Records excerpted from a collection ->
++++
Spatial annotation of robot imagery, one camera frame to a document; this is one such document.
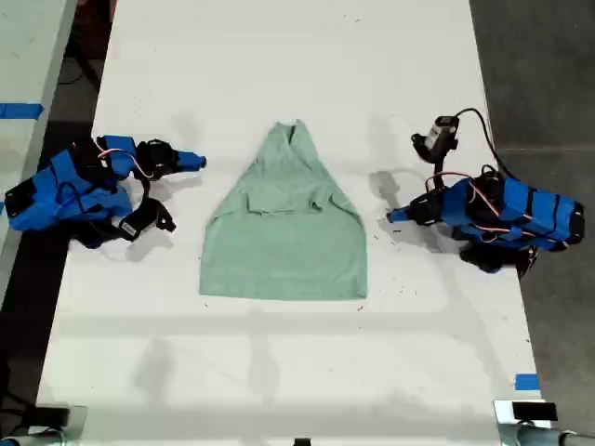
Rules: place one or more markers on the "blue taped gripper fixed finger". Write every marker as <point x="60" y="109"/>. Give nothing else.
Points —
<point x="402" y="212"/>
<point x="191" y="155"/>

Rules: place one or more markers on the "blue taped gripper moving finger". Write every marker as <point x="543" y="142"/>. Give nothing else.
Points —
<point x="190" y="165"/>
<point x="402" y="219"/>

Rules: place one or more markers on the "pale green t-shirt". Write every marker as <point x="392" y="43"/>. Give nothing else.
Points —
<point x="283" y="232"/>

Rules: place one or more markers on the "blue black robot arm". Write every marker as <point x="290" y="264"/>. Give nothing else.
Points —
<point x="70" y="195"/>
<point x="525" y="209"/>

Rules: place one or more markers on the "long blue tape strip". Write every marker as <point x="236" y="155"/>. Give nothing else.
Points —
<point x="21" y="110"/>

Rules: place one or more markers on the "pale side table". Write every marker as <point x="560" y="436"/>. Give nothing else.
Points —
<point x="28" y="69"/>

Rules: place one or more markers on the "short blue tape strip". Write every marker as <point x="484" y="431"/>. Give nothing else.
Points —
<point x="527" y="382"/>

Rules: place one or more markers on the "small black box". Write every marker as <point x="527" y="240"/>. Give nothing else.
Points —
<point x="51" y="415"/>
<point x="534" y="411"/>

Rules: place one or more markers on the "small black clip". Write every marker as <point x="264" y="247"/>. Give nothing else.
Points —
<point x="302" y="442"/>

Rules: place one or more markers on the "grey metal pipe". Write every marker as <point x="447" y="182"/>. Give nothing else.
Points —
<point x="534" y="436"/>

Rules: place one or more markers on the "black camera stalk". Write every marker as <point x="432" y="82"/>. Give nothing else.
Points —
<point x="439" y="169"/>
<point x="160" y="216"/>

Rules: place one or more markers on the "black camera box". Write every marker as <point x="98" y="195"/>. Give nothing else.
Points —
<point x="439" y="135"/>
<point x="135" y="225"/>

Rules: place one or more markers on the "metal table clamp bracket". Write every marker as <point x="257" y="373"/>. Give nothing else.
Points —
<point x="503" y="413"/>
<point x="76" y="418"/>

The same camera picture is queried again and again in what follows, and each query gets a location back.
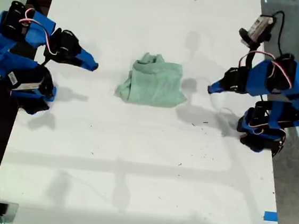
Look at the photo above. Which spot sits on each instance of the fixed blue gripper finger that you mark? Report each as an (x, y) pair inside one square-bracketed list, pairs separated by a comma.
[(88, 58), (226, 77)]

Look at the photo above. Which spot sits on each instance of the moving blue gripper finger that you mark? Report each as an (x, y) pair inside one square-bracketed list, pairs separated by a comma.
[(81, 64), (227, 88)]

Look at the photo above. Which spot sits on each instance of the pale green T-shirt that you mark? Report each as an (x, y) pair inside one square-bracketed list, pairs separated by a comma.
[(155, 83)]

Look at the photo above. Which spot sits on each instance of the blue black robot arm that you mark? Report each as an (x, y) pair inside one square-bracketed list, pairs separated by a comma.
[(8, 57), (260, 78)]

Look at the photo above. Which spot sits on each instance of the short blue tape strip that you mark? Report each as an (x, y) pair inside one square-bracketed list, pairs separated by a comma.
[(271, 216)]

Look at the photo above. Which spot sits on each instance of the black camera stalk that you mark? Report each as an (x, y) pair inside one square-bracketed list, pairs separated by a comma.
[(250, 57)]

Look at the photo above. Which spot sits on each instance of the black camera box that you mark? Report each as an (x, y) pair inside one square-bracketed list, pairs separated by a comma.
[(258, 28)]

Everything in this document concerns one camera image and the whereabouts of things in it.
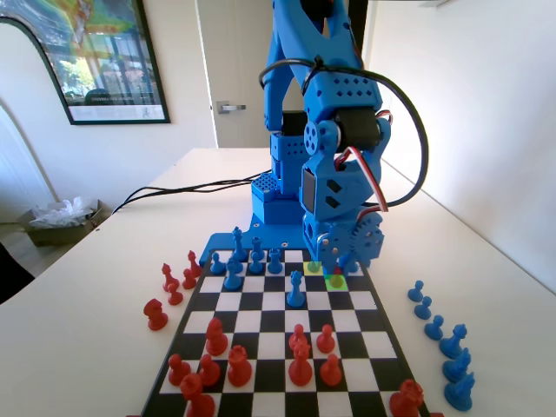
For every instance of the blue gripper with gears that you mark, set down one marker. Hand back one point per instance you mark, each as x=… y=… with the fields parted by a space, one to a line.
x=335 y=243

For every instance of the blue pawn chess piece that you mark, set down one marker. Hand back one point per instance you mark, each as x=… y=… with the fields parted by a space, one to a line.
x=229 y=266
x=254 y=266
x=313 y=267
x=434 y=330
x=422 y=309
x=416 y=293
x=356 y=269
x=217 y=266

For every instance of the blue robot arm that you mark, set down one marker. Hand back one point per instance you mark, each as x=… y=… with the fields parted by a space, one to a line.
x=330 y=87

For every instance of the blue rook chess piece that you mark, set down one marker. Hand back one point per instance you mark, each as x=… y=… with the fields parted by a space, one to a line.
x=256 y=247
x=273 y=262

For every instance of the blue king chess piece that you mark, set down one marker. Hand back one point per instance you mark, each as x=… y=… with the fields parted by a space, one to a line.
x=238 y=247

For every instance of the blue bishop chess piece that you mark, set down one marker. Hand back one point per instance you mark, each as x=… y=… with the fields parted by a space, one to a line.
x=233 y=281
x=452 y=345

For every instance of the red queen chess piece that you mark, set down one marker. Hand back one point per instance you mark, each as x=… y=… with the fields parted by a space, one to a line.
x=300 y=369

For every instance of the red bishop chess piece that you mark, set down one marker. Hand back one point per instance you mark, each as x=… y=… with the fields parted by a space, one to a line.
x=194 y=267
x=168 y=280

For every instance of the blue knight chess piece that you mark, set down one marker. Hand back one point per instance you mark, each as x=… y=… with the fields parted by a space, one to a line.
x=460 y=393
x=456 y=369

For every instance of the black and white chessboard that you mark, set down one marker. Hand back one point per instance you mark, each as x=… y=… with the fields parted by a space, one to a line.
x=265 y=323

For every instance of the white door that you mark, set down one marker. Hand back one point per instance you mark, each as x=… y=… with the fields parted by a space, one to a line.
x=239 y=65

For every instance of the clear plastic bag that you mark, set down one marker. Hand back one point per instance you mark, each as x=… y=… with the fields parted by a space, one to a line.
x=65 y=210

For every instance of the brown cardboard box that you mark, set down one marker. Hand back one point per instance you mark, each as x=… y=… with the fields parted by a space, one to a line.
x=52 y=236

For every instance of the black framed poster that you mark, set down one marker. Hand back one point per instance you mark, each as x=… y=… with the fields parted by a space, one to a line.
x=108 y=65

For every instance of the blue base plate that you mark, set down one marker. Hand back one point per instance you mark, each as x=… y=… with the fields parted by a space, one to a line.
x=221 y=241

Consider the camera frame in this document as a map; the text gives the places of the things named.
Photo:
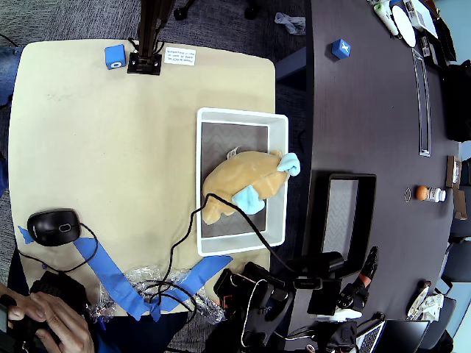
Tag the tan and blue plush toy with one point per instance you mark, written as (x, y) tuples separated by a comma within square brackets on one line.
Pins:
[(243, 173)]

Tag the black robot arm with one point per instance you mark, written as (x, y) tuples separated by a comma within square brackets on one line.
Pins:
[(265, 312)]

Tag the dark brown bottle cap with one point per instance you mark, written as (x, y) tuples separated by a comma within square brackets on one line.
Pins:
[(427, 285)]

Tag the white plastic bin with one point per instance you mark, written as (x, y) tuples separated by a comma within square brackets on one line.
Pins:
[(239, 115)]

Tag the person's right hand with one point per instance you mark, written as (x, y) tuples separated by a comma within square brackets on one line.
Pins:
[(62, 323)]

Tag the person's left hand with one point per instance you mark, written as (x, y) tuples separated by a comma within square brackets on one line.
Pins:
[(7, 296)]

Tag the black plastic tray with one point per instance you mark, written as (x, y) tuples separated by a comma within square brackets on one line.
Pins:
[(368, 220)]

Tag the black gripper webcam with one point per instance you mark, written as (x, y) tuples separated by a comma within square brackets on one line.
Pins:
[(316, 264)]

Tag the grey wavy tray liner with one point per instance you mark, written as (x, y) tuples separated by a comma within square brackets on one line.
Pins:
[(340, 213)]

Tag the crumpled white paper wrapper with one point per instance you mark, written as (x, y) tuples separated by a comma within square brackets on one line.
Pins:
[(428, 307)]

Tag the silver laptop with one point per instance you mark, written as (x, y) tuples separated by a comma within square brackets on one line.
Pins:
[(368, 338)]

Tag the black laptop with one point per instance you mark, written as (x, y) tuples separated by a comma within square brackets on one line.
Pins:
[(404, 334)]

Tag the grey office chair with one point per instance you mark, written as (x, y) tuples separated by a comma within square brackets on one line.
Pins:
[(449, 312), (458, 264), (461, 229)]

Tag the orange mandarin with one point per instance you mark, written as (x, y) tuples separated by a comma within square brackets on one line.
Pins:
[(422, 192)]

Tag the white pill bottle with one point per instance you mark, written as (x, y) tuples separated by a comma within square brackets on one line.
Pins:
[(436, 194)]

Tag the flat brown cardboard box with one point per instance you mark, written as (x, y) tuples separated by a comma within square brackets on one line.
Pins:
[(449, 173), (460, 206)]

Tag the wide blue tape strip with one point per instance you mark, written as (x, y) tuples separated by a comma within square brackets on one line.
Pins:
[(206, 270)]

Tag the grey table leg panel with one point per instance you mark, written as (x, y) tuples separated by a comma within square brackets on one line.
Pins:
[(294, 62)]

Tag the blue cube with X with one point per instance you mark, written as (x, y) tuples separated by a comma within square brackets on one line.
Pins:
[(340, 48)]

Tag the clear crumpled plastic wrap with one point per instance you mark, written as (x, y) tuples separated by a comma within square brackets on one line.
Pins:
[(143, 274)]

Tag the white round plate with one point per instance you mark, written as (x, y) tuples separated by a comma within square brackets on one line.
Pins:
[(403, 24)]

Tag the white bottle green cap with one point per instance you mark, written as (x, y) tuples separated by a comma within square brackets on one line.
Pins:
[(384, 16)]

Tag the white paper box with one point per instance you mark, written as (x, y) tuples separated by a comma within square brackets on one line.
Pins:
[(419, 14)]

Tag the grey sock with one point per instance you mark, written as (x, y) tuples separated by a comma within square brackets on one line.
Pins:
[(292, 22)]

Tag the long blue tape strip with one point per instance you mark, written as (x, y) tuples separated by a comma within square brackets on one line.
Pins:
[(106, 268)]

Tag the white printed paper label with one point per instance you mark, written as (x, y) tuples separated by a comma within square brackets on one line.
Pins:
[(180, 57)]

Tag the black computer mouse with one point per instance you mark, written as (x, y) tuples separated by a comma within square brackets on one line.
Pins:
[(51, 228)]

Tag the blue cube with O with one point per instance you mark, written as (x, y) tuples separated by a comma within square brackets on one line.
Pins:
[(115, 55)]

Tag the short blue tape piece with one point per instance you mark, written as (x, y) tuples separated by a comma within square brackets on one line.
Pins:
[(26, 237)]

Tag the black camera stand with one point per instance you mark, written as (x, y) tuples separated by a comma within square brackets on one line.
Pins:
[(147, 29)]

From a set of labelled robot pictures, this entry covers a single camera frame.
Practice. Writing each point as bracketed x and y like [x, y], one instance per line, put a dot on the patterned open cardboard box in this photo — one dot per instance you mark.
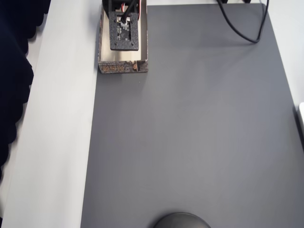
[123, 67]

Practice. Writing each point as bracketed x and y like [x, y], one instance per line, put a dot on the dark blue curtain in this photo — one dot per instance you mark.
[12, 71]

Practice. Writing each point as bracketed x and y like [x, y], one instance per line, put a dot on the grey table mat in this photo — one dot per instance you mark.
[178, 142]

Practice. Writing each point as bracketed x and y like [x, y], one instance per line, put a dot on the black round-base stand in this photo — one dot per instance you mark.
[181, 221]

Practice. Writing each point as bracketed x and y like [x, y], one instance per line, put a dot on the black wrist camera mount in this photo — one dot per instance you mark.
[123, 35]

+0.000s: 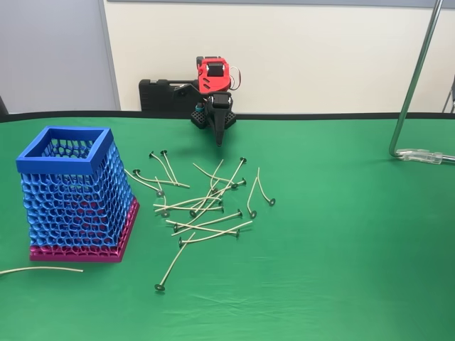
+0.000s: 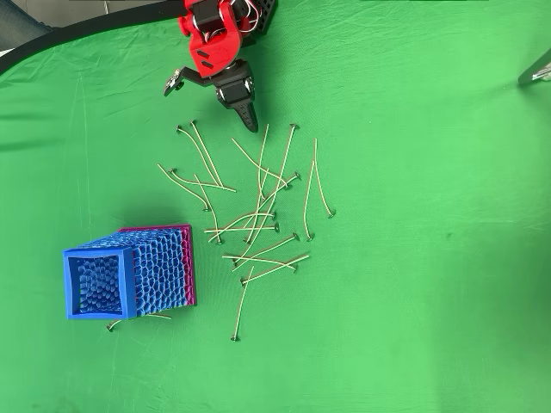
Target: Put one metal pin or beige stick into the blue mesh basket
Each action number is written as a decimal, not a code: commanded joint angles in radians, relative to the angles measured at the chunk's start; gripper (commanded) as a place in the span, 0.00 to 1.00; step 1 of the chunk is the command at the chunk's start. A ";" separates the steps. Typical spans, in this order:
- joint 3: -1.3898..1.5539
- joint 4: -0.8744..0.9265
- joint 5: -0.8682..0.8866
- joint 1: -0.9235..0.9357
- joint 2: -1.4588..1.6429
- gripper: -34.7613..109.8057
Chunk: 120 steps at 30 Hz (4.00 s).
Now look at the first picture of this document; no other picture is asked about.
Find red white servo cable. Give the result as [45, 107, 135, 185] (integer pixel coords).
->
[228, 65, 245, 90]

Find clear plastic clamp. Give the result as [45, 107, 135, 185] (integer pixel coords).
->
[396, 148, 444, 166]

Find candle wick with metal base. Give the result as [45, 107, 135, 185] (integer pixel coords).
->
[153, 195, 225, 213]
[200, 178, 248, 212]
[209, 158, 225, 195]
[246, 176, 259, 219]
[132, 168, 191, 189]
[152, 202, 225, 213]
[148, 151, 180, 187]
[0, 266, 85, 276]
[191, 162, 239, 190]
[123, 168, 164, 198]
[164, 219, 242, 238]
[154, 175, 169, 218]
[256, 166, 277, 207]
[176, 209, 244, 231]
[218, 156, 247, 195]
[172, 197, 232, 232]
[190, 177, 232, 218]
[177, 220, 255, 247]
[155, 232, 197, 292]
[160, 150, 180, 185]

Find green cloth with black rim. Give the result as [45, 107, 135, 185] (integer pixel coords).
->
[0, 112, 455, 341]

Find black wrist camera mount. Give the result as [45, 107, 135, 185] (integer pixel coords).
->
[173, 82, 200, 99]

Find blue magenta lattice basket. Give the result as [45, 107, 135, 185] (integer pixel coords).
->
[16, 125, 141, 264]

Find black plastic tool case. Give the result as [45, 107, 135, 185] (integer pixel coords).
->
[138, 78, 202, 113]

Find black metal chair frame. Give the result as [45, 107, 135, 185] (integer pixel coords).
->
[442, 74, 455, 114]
++++
Work instructions ->
Repeat the lines above, starting at the first and stopping after the line that holds "taped gripper moving", with the pictures left out.

Exercise answer ->
Spatial annotation of robot imagery, one camera frame to a document; this is one such document.
Rules: place one or more markers on the "blue taped gripper fixed finger". Write every marker as <point x="60" y="109"/>. Give nothing else.
Points —
<point x="402" y="212"/>
<point x="191" y="155"/>

Rules: place one or more markers on the "blue taped gripper moving finger". Write every marker as <point x="543" y="142"/>. Give nothing else.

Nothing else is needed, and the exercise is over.